▼
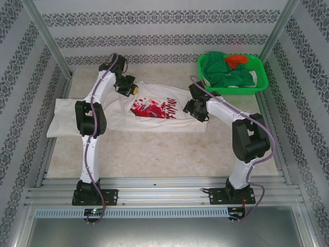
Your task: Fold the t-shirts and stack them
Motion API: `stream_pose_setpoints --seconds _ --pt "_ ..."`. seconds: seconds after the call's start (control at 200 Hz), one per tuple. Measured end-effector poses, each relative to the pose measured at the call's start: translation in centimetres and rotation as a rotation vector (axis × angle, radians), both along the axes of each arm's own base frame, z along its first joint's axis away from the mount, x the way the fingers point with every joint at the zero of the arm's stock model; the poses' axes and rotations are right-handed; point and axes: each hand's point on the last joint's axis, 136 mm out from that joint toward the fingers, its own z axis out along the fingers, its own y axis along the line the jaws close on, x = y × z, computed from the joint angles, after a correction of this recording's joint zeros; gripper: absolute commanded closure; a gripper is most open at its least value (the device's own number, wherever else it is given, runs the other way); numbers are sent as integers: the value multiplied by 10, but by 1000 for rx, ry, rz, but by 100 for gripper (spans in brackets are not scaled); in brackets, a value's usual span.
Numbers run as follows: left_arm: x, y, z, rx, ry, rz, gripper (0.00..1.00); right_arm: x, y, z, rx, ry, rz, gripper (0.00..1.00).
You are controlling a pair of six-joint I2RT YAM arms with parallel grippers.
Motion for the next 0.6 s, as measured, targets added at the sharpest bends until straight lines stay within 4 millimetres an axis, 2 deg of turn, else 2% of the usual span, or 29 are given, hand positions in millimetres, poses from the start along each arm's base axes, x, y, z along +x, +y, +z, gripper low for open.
stream_pose_setpoints --seconds 0.07,0.095,0.145,0.18,0.29,0.385,0.465,0.6 --pt "1 -12 3 -24 -15 -20 45 1 0 0 1 -3 0 35" --pt "1 -16 4 -31 -18 -29 36 1 1 1 2 -4 1 35" --pt "-1 -20 5 -39 -19 -42 22 2 1 2 3 -7 1 35" --pt "-1 -21 5 -38 -21 -50 18 3 1 3 4 -11 1 35" --pt "-2 -8 2 -1 -25 -62 14 7 4 7 8 -27 6 34" --pt "-11 20 -7 67 -11 -56 15 9 7 10 11 -38 17 34" --pt "-32 49 -17 116 25 -39 17 14 12 10 16 -43 37 34" --pt "-80 96 -39 176 99 13 22 33 27 4 34 -45 77 35"
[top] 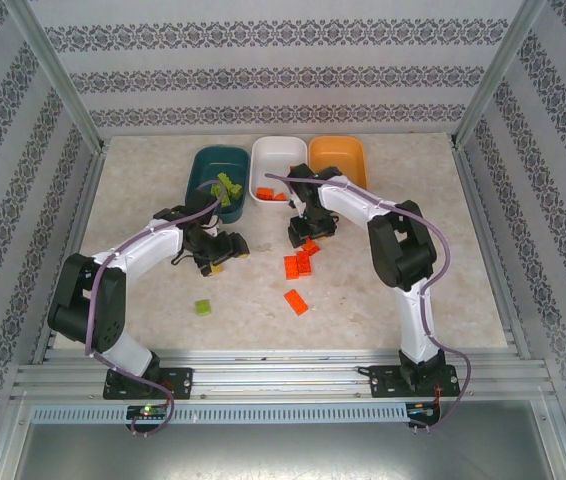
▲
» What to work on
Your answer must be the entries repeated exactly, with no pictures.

» Result
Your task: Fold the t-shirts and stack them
Motion API: `stream_pose_setpoints --seconds _ --pt "_ ..."`. seconds: seconds after the call's start (control at 200 Hz), one per tuple. Measured end-effector poses, each relative to the pose measured at the call's start: translation in centimetres and rotation as a rotation vector (axis × angle, radians), both along the axes of each arm's own base frame, z along its first joint's axis away from the mount, x the way the fingers point with every joint at the zero of the arm's stock model; the poses' axes and rotations are right-handed; point and axes: each hand's point on the last joint's axis, 136 mm out from that joint toward the fingers, its own z axis out along the fingers, its own y axis along the line the jaws close on, x = y × z, computed from the joint angles, after a correction of this recording's joint zeros; gripper: absolute commanded closure; a gripper is most open at its least value (the device's own number, wherever else it is given, runs the other way); numbers are sent as integers: the value multiplied by 10, but by 1000 for rx, ry, rz, but by 100 for gripper (spans in brackets are not scaled); in brackets, a value's usual span.
Numbers run as follows: left_arm: x, y, z, rx, ry, rz, gripper (0.00..1.00); right_arm: x, y, z, rx, ry, rz, gripper (0.00..1.00).
You are controlling a pair of six-joint I2RT YAM arms with parallel grippers.
Motion for the next 0.6 s, as measured, targets added at the sharpest bends until straight lines stay within 4 millimetres an axis, 2 deg of turn, else 2% of the usual span, or 29 are given, hand positions in millimetres, poses from the start along each arm's base axes, x, y, z along +x, +y, +z, gripper low for open.
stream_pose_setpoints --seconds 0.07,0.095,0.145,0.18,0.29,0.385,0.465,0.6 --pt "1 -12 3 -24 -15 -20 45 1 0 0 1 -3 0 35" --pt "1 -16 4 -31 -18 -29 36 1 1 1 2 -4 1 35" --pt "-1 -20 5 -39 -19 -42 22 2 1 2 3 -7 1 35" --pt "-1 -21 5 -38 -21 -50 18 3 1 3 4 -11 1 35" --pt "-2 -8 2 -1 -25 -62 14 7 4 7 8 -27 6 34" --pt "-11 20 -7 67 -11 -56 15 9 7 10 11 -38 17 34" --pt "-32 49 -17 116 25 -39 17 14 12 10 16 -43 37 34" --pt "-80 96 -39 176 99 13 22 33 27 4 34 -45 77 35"
[top] 

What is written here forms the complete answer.